What is required: Could you retype the whole listing, word for word?

Dataset extract:
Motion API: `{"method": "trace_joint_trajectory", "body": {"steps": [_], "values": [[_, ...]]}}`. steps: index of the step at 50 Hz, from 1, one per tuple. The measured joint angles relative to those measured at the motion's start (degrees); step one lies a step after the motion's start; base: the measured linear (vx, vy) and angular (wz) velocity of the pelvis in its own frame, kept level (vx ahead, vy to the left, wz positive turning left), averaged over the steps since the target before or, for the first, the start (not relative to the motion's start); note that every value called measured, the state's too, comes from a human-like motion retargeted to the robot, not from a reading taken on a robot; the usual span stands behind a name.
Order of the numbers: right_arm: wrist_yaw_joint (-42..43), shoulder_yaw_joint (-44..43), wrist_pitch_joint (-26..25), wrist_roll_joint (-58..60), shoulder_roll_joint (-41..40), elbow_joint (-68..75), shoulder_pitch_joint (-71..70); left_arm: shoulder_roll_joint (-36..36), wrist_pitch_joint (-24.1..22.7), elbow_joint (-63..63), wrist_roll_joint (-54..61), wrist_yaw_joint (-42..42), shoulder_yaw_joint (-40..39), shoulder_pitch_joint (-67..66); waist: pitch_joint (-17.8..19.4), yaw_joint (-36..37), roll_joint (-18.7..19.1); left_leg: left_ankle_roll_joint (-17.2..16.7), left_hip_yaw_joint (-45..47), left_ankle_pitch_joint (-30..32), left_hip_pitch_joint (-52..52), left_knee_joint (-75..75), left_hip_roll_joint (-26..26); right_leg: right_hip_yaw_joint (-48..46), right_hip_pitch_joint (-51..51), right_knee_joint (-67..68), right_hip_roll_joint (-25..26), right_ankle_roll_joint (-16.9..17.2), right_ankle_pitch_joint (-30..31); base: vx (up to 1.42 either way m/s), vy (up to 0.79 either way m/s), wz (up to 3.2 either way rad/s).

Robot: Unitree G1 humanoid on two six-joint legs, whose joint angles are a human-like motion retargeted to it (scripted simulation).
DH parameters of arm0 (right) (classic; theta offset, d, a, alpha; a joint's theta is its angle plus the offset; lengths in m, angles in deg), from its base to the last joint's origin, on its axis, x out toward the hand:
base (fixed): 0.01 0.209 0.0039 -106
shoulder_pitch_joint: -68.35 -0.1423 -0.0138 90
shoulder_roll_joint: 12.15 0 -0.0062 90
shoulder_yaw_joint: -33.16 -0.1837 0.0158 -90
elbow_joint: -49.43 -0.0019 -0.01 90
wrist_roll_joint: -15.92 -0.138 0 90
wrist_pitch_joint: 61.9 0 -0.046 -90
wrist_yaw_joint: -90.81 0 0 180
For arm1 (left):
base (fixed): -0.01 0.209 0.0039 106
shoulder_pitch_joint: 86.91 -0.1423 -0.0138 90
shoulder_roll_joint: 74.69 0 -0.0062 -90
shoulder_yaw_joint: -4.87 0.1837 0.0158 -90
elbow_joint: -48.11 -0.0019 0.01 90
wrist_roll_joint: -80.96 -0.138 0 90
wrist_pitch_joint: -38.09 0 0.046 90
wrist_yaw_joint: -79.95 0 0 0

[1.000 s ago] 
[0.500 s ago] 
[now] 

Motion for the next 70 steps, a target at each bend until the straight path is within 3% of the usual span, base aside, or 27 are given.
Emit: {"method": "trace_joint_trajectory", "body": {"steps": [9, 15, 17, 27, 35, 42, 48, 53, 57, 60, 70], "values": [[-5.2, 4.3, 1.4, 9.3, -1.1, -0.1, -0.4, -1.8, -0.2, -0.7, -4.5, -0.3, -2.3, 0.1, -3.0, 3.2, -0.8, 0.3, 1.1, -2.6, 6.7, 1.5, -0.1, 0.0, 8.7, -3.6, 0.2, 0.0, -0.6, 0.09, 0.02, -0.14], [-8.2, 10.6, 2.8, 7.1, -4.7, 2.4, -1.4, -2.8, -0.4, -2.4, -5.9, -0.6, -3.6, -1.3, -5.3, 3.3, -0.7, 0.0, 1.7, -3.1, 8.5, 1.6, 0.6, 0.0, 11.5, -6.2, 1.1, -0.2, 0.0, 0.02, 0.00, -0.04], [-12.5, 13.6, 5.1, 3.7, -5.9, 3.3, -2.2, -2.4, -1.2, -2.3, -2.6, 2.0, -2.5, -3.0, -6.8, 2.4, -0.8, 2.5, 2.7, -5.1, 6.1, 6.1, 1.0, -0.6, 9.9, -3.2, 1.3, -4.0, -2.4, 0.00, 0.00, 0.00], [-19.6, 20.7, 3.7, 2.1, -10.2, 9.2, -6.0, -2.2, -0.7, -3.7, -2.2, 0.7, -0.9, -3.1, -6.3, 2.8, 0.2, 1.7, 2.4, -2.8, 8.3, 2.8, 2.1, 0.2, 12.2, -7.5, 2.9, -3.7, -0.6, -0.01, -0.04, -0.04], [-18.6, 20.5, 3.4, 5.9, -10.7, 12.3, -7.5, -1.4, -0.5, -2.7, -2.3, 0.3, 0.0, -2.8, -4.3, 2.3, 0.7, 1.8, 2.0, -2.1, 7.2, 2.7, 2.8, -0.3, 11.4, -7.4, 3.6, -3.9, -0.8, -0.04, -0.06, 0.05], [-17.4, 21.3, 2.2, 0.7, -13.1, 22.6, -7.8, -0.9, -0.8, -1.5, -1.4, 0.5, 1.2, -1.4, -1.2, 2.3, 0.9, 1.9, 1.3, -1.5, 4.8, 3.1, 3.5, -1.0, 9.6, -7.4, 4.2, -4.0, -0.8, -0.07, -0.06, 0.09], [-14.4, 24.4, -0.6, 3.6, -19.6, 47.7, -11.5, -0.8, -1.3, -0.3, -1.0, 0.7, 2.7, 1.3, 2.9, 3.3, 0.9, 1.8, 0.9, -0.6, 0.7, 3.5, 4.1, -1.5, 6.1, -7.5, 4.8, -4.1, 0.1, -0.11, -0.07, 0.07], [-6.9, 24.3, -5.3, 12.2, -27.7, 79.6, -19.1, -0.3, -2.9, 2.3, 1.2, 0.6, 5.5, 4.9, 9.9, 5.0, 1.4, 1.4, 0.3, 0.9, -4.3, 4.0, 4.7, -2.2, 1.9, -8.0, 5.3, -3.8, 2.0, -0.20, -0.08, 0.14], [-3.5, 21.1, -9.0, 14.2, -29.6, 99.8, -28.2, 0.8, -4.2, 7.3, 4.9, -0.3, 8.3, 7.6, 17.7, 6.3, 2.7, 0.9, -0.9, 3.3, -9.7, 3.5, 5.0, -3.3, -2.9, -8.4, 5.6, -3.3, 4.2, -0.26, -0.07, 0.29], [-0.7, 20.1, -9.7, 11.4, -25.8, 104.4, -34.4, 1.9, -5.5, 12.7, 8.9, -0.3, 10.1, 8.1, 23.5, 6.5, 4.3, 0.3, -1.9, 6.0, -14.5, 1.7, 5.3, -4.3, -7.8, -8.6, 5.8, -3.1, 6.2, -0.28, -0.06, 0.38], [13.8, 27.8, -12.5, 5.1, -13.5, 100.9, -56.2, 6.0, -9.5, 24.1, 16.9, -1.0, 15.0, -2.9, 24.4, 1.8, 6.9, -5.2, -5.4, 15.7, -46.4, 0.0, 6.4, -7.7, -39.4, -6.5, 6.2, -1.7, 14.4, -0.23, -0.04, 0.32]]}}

Exercise response:
Motion API: `{"method": "trace_joint_trajectory", "body": {"steps": [_], "values": [[_, ...]]}}`. steps: index of the step at 50 Hz, from 1, one per tuple. The measured joint angles relative to those measured at the motion's start (degrees); step one lies a step after the motion's start; base: the measured linear (vx, vy) and angular (wz) velocity of the pelvis in its own frame, kept level (vx ahead, vy to the left, wz positive turning left), averaged over the steps since the target before or, for the first, the start (not relative to the motion's start); note that every value called measured, the state's too, comes from a human-like motion retargeted to the robot, not from a reading taken on a robot; the usual span stands behind a name.
Order of the numbers: right_arm: wrist_yaw_joint (-42..43), shoulder_yaw_joint (-44..43), wrist_pitch_joint (-26..25), wrist_roll_joint (-58..60), shoulder_roll_joint (-41..40), elbow_joint (-68..75), shoulder_pitch_joint (-71..70); left_arm: shoulder_roll_joint (-36..36), wrist_pitch_joint (-24.1..22.7), elbow_joint (-63..63), wrist_roll_joint (-54..61), wrist_yaw_joint (-42..42), shoulder_yaw_joint (-40..39), shoulder_pitch_joint (-67..66); waist: pitch_joint (-17.8..19.4), yaw_joint (-36..37), roll_joint (-18.7..19.1); left_leg: left_ankle_roll_joint (-17.2..16.7), left_hip_yaw_joint (-45..47), left_ankle_pitch_joint (-30..32), left_hip_pitch_joint (-52..52), left_knee_joint (-75..75), left_hip_roll_joint (-26..26); right_leg: right_hip_yaw_joint (-48..46), right_hip_pitch_joint (-51..51), right_knee_joint (-67..68), right_hip_roll_joint (-25..26), right_ankle_roll_joint (-16.9..17.2), right_ankle_pitch_joint (-30..31); base: vx (up to 1.42 either way m/s), vy (up to 0.79 either way m/s), wz (up to 3.2 either way rad/s).

Robot: Unitree G1 humanoid on two six-joint legs, whose joint angles are a human-like motion retargeted to it (scripted simulation).
DH parameters of arm0 (right) (classic; theta offset, d, a, alpha; a joint's theta is its angle plus the offset; lengths in m, angles in deg), from its base to the last joint's origin, on its axis, x out toward the hand:
base (fixed): 0.01 0.209 0.0039 -106
shoulder_pitch_joint: -68.35 -0.1423 -0.0138 90
shoulder_roll_joint: 12.15 0 -0.0062 90
shoulder_yaw_joint: -33.16 -0.1837 0.0158 -90
elbow_joint: -49.43 -0.0019 -0.01 90
wrist_roll_joint: -15.92 -0.138 0 90
wrist_pitch_joint: 61.9 0 -0.046 -90
wrist_yaw_joint: -90.81 0 0 180
For arm1 (left):
base (fixed): -0.01 0.209 0.0039 106
shoulder_pitch_joint: 86.91 -0.1423 -0.0138 90
shoulder_roll_joint: 74.69 0 -0.0062 -90
shoulder_yaw_joint: -4.87 0.1837 0.0158 -90
elbow_joint: -48.11 -0.0019 0.01 90
wrist_roll_joint: -80.96 -0.138 0 90
wrist_pitch_joint: -38.09 0 0.046 90
wrist_yaw_joint: -79.95 0 0 0

[1.000 s ago] 
[0.500 s ago] 
[now] 

Motion for the next 70 steps, a target at each bend until the straight path is within 3% of the usual span, base aside, or 27 are given.
Emit: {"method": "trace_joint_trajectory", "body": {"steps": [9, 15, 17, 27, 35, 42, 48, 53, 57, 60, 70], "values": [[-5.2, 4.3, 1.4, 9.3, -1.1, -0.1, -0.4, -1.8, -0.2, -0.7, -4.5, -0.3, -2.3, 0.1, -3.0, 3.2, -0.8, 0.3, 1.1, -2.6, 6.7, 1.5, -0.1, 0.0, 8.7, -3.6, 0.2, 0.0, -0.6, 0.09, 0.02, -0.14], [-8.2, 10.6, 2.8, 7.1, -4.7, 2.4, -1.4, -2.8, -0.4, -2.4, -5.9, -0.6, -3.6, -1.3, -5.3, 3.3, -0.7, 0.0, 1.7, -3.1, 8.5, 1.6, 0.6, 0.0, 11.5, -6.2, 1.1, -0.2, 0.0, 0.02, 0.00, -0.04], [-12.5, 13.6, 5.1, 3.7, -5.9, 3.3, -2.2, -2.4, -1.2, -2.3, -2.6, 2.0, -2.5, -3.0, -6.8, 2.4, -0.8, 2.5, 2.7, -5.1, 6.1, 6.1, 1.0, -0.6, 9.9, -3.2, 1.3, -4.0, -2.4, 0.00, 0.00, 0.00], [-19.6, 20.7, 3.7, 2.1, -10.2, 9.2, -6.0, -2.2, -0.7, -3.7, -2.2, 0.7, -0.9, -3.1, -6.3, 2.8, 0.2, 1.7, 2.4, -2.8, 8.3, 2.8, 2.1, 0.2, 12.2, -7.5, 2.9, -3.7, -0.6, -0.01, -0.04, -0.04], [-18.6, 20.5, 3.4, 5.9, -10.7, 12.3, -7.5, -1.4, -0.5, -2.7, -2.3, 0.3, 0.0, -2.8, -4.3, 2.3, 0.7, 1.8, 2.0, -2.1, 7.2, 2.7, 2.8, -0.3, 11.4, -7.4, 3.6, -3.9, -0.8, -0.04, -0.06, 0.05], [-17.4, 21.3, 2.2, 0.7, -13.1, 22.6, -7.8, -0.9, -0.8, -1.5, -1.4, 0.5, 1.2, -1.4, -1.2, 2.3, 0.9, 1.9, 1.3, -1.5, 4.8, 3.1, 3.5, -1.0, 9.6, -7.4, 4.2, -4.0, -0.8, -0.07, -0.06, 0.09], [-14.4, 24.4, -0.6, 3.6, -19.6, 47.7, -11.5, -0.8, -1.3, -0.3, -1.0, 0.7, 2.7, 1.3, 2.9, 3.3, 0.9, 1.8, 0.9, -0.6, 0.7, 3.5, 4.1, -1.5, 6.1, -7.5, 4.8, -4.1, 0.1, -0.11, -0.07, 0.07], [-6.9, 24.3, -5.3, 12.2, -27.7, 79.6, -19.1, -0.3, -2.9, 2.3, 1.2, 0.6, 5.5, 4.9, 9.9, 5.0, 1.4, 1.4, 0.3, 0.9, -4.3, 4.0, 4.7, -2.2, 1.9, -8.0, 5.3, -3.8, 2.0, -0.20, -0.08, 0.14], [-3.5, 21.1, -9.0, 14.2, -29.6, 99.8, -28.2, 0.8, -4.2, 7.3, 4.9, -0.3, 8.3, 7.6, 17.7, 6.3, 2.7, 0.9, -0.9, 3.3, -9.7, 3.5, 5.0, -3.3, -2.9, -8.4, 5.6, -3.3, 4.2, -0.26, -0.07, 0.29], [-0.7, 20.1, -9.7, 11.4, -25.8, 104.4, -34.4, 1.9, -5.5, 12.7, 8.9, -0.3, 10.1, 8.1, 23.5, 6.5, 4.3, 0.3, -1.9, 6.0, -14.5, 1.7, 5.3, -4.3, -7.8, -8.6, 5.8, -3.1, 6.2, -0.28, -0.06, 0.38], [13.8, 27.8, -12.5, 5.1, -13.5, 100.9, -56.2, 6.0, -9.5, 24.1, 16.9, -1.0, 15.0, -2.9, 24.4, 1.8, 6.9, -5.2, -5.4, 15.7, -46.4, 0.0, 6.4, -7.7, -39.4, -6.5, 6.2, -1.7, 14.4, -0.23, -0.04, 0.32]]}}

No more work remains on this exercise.